3. Audience insights, social media analytics, and earned media measurement

You should look for capabilities around analytics and insights that enable you to understand your media performance, customer sentiment, and industry trends. It may help to independently think about how you need weight particular coverage or media hits and understand the types of insights you require.

For example, do you need to understand the if a particular article is trending on social media? Is tracking volume of coverage over time important to you? We're also particularly fond of share of voice comparisons, so you can track how you perform against competitors.

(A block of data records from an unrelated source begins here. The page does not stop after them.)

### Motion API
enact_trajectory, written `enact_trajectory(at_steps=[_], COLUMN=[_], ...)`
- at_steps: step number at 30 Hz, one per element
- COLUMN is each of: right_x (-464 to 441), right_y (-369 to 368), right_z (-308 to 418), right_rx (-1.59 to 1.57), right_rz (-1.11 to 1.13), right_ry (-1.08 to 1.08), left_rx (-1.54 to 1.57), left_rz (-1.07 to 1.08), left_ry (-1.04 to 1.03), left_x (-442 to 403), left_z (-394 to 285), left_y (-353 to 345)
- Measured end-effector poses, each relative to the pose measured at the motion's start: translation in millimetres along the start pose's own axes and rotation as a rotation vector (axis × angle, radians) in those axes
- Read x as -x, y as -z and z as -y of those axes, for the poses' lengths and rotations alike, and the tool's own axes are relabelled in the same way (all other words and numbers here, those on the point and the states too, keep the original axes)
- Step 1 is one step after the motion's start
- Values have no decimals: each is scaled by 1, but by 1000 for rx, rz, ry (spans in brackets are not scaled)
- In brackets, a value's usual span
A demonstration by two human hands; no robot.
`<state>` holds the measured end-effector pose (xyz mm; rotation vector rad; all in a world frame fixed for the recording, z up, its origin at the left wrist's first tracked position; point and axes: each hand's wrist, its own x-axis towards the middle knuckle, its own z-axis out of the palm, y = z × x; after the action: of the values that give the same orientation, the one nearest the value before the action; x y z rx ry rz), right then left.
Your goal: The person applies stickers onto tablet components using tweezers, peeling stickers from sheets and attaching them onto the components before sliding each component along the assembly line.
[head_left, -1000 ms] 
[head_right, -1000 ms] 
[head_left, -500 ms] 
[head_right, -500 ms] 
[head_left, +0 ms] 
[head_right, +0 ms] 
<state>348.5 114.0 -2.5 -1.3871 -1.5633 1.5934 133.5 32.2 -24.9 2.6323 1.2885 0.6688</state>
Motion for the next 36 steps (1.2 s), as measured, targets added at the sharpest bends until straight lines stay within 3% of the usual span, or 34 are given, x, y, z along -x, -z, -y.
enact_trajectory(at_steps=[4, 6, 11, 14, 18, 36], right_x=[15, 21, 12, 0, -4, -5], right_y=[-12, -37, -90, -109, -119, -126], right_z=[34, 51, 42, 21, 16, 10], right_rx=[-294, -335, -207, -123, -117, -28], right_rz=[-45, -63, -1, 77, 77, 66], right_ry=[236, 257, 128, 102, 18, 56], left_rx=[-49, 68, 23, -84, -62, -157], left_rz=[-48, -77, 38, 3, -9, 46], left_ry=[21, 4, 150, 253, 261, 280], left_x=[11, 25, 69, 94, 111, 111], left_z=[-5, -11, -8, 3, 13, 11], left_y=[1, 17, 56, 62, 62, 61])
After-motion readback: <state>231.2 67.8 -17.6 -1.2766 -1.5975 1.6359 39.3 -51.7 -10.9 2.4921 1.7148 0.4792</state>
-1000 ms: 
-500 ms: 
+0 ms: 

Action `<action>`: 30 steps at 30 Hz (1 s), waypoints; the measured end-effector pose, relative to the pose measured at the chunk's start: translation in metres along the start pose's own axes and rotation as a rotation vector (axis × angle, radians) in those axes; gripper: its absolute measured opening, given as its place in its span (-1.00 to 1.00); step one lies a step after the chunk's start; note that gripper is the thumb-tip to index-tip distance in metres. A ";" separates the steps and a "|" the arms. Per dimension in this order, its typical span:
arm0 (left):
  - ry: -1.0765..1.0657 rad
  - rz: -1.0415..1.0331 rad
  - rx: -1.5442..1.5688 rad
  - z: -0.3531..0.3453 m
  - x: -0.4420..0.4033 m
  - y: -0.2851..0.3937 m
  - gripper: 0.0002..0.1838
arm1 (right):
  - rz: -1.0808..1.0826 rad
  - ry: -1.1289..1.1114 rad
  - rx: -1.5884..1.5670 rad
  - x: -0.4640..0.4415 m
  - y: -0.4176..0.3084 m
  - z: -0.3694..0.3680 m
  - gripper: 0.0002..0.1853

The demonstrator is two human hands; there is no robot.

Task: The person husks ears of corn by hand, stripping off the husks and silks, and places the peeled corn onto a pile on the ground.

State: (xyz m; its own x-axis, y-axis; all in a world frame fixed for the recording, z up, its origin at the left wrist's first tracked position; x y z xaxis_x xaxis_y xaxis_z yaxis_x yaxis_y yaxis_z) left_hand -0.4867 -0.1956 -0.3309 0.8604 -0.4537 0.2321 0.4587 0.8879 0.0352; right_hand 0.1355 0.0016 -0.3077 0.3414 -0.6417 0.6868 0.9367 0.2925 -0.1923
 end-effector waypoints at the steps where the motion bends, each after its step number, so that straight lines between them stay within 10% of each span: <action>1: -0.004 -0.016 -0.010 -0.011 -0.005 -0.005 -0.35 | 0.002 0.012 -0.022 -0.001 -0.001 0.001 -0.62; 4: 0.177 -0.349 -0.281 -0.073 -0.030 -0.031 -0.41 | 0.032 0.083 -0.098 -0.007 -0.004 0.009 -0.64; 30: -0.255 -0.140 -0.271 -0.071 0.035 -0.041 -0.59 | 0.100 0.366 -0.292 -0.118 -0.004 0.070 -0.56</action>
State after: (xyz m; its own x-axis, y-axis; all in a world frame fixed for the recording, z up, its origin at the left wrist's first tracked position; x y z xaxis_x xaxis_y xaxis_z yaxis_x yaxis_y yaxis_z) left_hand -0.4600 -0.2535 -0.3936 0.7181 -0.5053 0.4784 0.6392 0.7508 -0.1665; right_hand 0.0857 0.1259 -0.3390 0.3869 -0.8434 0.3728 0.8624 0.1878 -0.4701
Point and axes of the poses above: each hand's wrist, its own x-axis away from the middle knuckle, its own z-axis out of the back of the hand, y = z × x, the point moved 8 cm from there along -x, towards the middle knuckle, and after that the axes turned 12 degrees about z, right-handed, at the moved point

3. Customizable reports, alerts and notifications

You should be able to receive real-time notifications when your brand is mentioned or when there are changes in your industry or market. More powerful tools allow you to create extremely complex notifications so you can focus on the content that matters. As an example, you may only want to receive a notification when an influential user posts about you so you can proactively respond and protect your brand reputation.

4. User-friendly interface & API availability

Finally, you should look for a media monitoring tool that is user-friendly, intuitive, and easy to use. For more complex use cases, it is also helpful to work with a platform that provides an easy-to-integrate API so you can centralize your marketing data strategy.

In conclusion, media monitoring and analytics are crucial for organizations in today's digital landscape and are more than a tool for public relations professionals.

A good media monitoring tool can help you stay on top of industry trends, monitor your brand and competitors, and provide valuable insights that inform your communications strategy.